I’m not coming to my parents for this new year’s because I might get arrested and/or sent to die in a war. But once Putin dies, yes, I am
So that’s two things to look forward to!
Didn’t know where you were talking about til you said Putin.
You could probably write a very basic parser combinator library, enough to parse JSON, in 100 lines of Haskell
Judging by the Parser newtype, he did.
Just looking at the image, yeah he’s a little parser combinator library entirely from scratch.
Not sure what you mean by verbose type declarations. It looks to be 2 type declarations in a few lines of code (a newtype for the parser and a sum type to represent the different types of JSON values). It’s really not much at all.
With recursive list comprehensions you can cram quite some complexity into one line of code.
Haskell is succinct.

serde has entered the chat
From Scratch (as much as I like Rust, it’s very likely more verbose from scratch). Haskell is perfect for these kinds of things.
I will concede that implementing the first version in Haskell would be better.
Mostly so that we can then fulfil the meme of reimplementing it Rust!
Personally I’m more partial to nom. Serde is quite verbose and complex for a parser.
Who needs a girl when you have monads to keep you warm?
Or become a girl with gonads
Well, JSON is an easy format to parse. The spec can fit onto one page.
There are far more male programmers… As a programmer, be gay or stay alone… Choose!
Oh that explains why my wife is gay
And clearly it worked!
She sleeps with men, that’s pretty gay
There are a lot of things she does but that aint one of them
Think you forgot to check their username before commenting that haha
Thats a hell of a way to find out.
There are those who transition, so a significant chunk of that male programmer population is “male” as in quotation marks, only that some transition earlier than others. Does not guarantee that you can get the transgender autistic puppygirl (or other variations) of your dreams, since many of them are lesbians.
But also feel free to look outside your field for a partner. It’s okay to date an artist as a programmer.
Feels weird reading this as the only single woman programmer in my friend group who likes men
I think programmer should be seen as a gender itself.

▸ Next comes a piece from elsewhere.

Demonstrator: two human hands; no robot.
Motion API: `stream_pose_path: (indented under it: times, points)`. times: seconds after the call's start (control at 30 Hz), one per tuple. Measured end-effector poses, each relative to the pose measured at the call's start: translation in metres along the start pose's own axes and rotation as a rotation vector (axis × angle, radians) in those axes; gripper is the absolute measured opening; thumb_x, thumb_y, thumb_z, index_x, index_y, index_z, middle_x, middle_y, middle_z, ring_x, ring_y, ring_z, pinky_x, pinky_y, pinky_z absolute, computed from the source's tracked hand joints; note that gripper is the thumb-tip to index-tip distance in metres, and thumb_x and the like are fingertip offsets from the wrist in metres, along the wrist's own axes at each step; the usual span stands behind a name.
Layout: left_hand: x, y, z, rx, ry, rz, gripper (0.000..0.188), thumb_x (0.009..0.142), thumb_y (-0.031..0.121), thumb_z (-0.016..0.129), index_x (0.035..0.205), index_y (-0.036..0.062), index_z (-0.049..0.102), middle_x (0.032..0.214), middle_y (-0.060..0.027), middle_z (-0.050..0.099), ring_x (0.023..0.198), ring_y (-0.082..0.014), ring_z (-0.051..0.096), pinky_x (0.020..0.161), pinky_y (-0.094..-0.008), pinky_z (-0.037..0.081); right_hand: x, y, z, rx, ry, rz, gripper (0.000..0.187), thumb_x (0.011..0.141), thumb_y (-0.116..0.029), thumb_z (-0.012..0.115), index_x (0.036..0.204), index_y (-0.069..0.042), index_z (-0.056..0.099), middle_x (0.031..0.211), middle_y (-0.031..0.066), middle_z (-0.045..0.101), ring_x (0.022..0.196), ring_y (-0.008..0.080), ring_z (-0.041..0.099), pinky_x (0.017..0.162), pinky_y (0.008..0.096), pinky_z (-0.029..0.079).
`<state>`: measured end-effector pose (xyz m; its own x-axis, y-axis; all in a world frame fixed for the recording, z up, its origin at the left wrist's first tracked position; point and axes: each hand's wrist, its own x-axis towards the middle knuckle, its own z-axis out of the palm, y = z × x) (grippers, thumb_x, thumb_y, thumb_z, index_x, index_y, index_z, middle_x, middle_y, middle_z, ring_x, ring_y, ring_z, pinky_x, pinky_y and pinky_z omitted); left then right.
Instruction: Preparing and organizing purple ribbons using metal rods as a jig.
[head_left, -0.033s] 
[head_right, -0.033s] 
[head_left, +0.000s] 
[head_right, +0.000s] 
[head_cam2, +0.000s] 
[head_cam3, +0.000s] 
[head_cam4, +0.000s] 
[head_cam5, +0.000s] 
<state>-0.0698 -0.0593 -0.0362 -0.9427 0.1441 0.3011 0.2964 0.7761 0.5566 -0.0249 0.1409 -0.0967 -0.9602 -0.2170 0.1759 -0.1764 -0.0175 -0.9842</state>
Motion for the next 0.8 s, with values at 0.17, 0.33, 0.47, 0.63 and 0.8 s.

I’m currently transitioning myself, already have a homeserver and a Linux PC, can’t wait to be a real programmer.
and gender confirmation would not be getting called sir/ma’am at the starbucks but people asking you for IT help?
Just slurs, shouted angrily and incoherently whike they blame you for all the shit that was designed (by someone else) to not work.
I detransitioned from being a programmer and all I have is depression since, maybe I should retransission into being a programmer
It’s not gay if I’m wearing programming socks.
You just need to find a girl that also likes Tsoding! Then, you can ask her “Hey, do you have plans for Christmas? I’d love it if we could do AoC (Advent of Code) in a language we both hate!”
Well shit, I’ve never seen AoC before - I’m not usually very interested in programming just for fun, but I might give that a try!
NOTE: no proper error reporting
Add those few lines, will ya?
But that would break the 111 line rule.
There’s a rule?
Not anymore.
I wouldn’t trust a guy letting their battery go that low either
A JSON parser in Haskell, what a day to have eyes
?
Haskell’s incredibly good for writing parsers.
But oh boy is it difficult. We started with Haskell in the first semester CS and it was a pain. Kudos to anyone seriously developing in Haskell.
Eh, it’s just different. Other languages are hard in other ways. Haskell’s at least have very good reason behind them.
I write Haskell professionally and and am teaching to people without any experience, and it’s really no different than anything else. Though I will say that my experience is that university professors are often pretty clueless about the language and don’t teach it well.
I think it’s the paradigm change. Most people including myself learnt some kind of procedural language in school, shifting towards functional thinking is just very difficult. But of course that’s a skill a computer scientist must have and one of the reasons I didn’t graduate.